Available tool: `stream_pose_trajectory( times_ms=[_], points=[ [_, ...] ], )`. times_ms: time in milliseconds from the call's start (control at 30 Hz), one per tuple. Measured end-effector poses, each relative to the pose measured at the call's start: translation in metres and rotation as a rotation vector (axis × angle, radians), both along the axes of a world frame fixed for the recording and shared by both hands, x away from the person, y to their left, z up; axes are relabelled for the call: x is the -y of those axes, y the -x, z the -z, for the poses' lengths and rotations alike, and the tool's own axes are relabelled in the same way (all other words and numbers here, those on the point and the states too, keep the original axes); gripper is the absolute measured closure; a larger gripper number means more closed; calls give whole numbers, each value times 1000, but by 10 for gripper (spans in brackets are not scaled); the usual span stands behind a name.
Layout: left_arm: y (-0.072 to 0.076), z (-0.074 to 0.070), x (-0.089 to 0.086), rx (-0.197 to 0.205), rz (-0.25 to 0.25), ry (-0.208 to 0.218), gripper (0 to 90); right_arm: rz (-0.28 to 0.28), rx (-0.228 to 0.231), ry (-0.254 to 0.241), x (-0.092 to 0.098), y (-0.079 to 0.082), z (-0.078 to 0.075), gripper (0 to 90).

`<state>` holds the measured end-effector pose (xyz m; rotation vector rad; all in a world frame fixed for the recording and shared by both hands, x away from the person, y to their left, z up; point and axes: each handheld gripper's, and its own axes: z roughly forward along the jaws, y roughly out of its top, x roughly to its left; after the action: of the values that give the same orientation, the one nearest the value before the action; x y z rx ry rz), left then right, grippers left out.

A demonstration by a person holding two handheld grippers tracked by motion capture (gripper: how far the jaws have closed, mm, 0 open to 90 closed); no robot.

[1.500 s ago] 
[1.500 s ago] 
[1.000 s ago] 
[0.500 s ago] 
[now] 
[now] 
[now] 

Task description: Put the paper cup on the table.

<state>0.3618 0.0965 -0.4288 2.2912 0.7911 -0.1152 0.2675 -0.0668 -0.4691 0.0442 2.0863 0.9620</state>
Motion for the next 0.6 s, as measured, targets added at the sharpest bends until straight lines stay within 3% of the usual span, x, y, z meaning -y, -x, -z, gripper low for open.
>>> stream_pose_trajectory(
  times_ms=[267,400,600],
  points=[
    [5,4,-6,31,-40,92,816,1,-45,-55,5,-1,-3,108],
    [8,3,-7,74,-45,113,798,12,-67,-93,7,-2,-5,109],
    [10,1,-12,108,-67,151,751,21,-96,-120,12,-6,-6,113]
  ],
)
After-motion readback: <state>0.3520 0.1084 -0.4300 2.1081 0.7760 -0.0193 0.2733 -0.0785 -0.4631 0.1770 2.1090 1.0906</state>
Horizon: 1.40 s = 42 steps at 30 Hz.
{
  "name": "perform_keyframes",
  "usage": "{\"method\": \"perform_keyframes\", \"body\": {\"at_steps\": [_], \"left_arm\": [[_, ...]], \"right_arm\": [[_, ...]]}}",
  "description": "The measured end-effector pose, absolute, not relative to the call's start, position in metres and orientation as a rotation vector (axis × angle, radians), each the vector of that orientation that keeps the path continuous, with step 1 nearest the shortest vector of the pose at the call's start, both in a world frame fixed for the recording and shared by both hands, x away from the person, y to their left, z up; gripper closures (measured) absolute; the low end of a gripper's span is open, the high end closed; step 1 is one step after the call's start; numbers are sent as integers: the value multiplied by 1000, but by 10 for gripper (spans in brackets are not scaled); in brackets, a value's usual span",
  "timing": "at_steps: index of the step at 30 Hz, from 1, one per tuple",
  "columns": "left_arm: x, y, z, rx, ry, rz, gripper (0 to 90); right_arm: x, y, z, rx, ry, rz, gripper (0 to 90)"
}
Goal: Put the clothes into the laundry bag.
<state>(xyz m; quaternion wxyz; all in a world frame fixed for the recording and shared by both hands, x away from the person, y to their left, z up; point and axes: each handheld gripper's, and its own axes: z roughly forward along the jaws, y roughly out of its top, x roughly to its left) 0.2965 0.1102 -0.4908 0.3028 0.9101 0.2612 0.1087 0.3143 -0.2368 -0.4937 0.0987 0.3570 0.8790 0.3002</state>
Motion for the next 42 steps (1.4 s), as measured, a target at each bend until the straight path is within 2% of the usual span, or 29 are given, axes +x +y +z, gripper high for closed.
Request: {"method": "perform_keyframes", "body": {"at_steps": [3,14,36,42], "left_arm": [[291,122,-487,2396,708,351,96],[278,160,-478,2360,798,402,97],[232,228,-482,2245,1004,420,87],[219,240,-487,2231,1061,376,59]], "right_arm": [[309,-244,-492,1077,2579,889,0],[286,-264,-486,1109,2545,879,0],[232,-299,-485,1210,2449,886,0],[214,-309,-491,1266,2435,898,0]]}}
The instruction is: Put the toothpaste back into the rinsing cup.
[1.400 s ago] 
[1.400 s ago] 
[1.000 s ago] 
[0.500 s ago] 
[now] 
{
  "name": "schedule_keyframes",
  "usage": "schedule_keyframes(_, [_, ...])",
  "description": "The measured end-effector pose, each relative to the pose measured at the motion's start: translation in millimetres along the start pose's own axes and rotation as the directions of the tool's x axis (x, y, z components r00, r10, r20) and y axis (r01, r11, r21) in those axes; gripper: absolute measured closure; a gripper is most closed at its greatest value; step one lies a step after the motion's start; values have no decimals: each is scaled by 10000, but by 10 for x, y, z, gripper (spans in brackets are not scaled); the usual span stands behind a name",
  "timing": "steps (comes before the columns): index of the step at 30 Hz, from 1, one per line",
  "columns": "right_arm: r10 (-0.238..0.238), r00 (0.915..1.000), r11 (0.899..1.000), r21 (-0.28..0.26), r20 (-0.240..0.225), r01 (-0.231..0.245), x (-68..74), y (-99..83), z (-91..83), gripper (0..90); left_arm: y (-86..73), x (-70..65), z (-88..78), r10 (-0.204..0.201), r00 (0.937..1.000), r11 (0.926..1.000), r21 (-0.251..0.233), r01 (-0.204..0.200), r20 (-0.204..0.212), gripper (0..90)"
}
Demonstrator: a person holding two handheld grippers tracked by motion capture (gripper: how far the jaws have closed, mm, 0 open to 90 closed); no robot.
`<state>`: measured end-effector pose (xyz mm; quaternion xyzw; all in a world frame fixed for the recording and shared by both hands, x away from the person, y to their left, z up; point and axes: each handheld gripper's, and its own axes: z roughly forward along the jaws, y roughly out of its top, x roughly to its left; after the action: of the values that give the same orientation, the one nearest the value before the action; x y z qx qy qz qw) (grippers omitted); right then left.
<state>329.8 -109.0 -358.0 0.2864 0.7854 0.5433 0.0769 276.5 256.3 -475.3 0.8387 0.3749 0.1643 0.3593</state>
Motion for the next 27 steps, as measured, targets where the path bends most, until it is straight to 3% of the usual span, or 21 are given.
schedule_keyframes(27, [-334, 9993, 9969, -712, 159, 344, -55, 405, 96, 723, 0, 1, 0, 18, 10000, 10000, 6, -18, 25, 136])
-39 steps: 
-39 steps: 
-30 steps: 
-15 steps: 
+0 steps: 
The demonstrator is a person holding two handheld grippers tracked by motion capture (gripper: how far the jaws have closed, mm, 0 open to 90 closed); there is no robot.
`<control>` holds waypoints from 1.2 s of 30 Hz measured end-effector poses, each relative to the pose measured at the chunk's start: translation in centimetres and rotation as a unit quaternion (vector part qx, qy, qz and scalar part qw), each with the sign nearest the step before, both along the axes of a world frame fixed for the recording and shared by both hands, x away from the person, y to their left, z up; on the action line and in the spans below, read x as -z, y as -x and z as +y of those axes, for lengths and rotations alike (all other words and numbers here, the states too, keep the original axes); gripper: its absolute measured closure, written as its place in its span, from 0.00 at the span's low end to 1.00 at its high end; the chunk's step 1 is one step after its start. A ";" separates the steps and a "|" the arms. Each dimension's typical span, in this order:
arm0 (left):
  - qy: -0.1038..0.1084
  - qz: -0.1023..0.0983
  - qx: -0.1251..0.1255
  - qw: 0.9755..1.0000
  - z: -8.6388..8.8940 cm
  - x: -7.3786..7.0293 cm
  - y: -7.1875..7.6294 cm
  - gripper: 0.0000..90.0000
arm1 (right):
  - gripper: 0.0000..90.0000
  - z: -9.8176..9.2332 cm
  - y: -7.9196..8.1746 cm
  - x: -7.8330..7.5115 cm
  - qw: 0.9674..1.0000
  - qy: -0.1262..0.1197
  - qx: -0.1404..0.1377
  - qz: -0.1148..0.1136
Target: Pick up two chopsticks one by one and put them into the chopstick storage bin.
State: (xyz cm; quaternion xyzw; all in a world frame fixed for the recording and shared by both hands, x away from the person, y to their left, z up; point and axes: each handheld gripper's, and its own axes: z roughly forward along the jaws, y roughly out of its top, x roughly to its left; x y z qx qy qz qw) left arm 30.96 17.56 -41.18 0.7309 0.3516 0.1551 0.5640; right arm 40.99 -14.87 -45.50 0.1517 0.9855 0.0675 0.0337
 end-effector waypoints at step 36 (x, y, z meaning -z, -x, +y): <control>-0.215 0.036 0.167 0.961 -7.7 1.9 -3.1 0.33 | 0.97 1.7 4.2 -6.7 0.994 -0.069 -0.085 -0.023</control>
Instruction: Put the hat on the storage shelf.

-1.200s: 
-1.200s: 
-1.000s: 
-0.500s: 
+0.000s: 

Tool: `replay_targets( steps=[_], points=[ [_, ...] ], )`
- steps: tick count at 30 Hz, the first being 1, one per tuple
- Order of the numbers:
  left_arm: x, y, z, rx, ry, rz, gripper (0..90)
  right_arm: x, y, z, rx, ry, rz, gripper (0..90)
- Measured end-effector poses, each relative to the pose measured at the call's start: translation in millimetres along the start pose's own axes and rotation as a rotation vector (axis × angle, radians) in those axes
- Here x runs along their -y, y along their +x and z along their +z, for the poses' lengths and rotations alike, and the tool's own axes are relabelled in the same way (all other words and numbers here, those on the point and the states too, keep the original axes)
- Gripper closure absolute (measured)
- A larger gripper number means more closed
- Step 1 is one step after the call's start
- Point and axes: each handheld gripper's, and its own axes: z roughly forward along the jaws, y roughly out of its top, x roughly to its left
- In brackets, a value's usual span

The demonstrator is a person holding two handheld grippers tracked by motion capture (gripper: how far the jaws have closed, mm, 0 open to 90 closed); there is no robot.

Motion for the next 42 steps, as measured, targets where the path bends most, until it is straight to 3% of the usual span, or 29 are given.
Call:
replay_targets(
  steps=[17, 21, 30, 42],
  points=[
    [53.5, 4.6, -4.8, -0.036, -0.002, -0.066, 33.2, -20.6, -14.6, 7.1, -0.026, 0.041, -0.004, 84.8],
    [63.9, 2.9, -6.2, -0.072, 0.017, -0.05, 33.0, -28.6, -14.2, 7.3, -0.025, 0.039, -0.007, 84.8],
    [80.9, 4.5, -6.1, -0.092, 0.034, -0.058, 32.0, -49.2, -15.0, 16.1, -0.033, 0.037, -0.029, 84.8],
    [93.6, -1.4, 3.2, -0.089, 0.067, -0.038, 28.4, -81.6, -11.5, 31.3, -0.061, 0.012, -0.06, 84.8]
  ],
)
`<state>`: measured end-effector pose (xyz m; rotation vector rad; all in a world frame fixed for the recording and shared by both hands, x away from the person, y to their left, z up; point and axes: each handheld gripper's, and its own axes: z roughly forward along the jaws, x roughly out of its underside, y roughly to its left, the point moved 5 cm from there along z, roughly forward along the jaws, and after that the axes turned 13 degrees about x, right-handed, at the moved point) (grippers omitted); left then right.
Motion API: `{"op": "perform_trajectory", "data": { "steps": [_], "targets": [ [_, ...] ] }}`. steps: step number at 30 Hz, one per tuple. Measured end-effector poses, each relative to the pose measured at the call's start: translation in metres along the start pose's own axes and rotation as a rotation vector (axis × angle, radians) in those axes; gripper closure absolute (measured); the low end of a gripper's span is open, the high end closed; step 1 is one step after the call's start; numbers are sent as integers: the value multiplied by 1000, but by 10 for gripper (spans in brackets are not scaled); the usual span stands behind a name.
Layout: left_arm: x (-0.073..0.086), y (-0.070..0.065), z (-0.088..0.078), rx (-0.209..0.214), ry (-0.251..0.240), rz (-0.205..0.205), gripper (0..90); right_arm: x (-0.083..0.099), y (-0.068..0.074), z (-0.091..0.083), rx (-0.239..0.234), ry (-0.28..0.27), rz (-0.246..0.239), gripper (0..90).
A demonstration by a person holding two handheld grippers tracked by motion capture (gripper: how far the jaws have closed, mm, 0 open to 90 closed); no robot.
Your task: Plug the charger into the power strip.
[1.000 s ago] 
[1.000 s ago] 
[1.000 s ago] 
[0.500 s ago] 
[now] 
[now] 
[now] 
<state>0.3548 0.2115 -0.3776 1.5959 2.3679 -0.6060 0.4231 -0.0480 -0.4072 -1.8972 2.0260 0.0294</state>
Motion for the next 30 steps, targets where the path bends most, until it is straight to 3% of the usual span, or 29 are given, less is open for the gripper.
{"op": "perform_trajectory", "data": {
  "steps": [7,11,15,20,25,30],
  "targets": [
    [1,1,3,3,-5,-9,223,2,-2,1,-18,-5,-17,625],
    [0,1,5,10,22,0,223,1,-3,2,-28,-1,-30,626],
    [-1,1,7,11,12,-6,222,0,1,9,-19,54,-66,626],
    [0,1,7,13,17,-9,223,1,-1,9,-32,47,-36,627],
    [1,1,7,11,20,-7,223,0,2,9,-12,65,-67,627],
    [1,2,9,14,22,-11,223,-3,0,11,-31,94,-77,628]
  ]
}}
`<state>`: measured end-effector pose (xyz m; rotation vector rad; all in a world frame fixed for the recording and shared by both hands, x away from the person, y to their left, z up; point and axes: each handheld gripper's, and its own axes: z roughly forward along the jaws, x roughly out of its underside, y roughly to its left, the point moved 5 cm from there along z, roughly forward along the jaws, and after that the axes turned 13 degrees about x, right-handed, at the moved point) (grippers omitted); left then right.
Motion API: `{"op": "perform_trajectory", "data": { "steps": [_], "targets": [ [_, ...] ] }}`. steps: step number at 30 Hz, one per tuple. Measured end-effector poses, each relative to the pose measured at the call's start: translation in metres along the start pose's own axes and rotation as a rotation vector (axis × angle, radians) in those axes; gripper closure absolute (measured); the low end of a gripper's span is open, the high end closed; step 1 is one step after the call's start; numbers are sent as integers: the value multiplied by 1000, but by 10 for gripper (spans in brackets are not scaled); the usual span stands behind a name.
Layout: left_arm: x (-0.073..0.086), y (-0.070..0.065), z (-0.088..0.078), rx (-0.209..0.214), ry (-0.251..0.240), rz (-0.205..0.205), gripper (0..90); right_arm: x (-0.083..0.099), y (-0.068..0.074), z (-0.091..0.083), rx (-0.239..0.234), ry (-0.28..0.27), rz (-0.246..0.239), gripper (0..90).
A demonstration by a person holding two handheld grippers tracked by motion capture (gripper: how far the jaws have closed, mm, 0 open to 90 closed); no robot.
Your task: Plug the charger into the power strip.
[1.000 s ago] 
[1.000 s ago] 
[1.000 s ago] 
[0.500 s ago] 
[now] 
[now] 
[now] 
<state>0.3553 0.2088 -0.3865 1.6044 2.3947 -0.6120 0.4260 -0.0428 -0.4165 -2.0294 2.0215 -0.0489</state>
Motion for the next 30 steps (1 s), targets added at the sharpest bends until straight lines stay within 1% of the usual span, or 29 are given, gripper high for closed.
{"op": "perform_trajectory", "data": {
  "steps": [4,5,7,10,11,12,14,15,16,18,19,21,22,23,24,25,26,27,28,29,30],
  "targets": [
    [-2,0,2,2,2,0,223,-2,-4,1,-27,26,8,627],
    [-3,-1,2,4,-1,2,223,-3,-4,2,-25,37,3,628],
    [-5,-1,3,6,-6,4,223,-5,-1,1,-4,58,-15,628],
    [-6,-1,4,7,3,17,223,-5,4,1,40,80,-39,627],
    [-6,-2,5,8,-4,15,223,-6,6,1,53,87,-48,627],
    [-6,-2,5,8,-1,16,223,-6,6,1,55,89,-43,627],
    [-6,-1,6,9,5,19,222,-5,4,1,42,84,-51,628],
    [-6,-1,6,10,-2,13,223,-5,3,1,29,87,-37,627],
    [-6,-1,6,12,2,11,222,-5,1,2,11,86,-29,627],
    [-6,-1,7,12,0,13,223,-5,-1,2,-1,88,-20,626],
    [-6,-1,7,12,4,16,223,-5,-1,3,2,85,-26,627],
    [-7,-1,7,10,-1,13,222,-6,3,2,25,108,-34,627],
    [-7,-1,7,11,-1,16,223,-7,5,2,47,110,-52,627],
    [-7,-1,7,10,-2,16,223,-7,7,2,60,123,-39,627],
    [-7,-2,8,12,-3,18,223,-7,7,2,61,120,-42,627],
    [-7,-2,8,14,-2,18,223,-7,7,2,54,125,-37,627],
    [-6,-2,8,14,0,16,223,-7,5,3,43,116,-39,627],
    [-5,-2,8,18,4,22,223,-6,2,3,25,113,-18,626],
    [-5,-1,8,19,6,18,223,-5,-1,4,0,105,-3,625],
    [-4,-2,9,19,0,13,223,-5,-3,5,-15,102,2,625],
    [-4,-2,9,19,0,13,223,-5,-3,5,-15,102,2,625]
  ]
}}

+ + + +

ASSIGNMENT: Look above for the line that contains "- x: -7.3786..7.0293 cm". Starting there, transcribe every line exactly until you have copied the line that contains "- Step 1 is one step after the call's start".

EXPECTED OUTPUT:
  - x: -7.3786..7.0293 cm
  - y: -7.1875..7.6294 cm
  - gripper: 0.0000..90.0000
arm1 (right):
  - gripper: 0.0000..90.0000
  - z: -9.8176..9.2332 cm
  - y: -7.9196..8.1746 cm
  - x: -7.8330..7.5115 cm
  - qw: 0.9674..1.0000
  - qy: -0.1262..0.1197
  - qx: -0.1404..0.1377
  - qz: -0.1148..0.1136
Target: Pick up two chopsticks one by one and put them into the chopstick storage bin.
State: (xyz cm; quaternion xyzw; all in a world frame fixed for the recording and shared by both hands, x away from the person, y to their left, z up; point and axes: each handheld gripper's, and its own axes: z roughly forward along the jaws, y roughly out of its top, x roughly to its left; x y z qx qy qz qw) left arm 30.96 17.56 -41.18 0.7309 0.3516 0.1551 0.5640; right arm 40.99 -14.87 -45.50 0.1517 0.9855 0.0675 0.0337
 end-effector waypoints at step 36 (x, y, z meaning -z, -x, +y): <control>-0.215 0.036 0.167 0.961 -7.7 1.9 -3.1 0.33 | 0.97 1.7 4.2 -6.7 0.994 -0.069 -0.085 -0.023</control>
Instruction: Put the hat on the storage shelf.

-1.200s: 
-1.200s: 
-1.000s: 
-0.500s: 
+0.000s: 

Tool: `replay_targets( steps=[_], points=[ [_, ...] ], )`
- steps: tick count at 30 Hz, the first being 1, one per tuple
- Order of the numbers:
  left_arm: x, y, z, rx, ry, rz, gripper (0..90)
  right_arm: x, y, z, rx, ry, rz, gripper (0..90)
- Measured end-effector poses, each relative to the pose measured at the call's start: translation in millimetres along the start pose's own axes and rotation as a rotation vector (axis × angle, radians) in those axes
- Here x runs along their -y, y along their +x and z along their +z, for the poses' lengths and rotations alike, and the tool's own axes are relabelled in the same way (all other words and numbers here, those on the point and the states too, keep the original axes)
- Gripper closure absolute (measured)
- A larger gripper number means more closed
- Step 1 is one step after the call's start

For this exercise, the answer is now complete.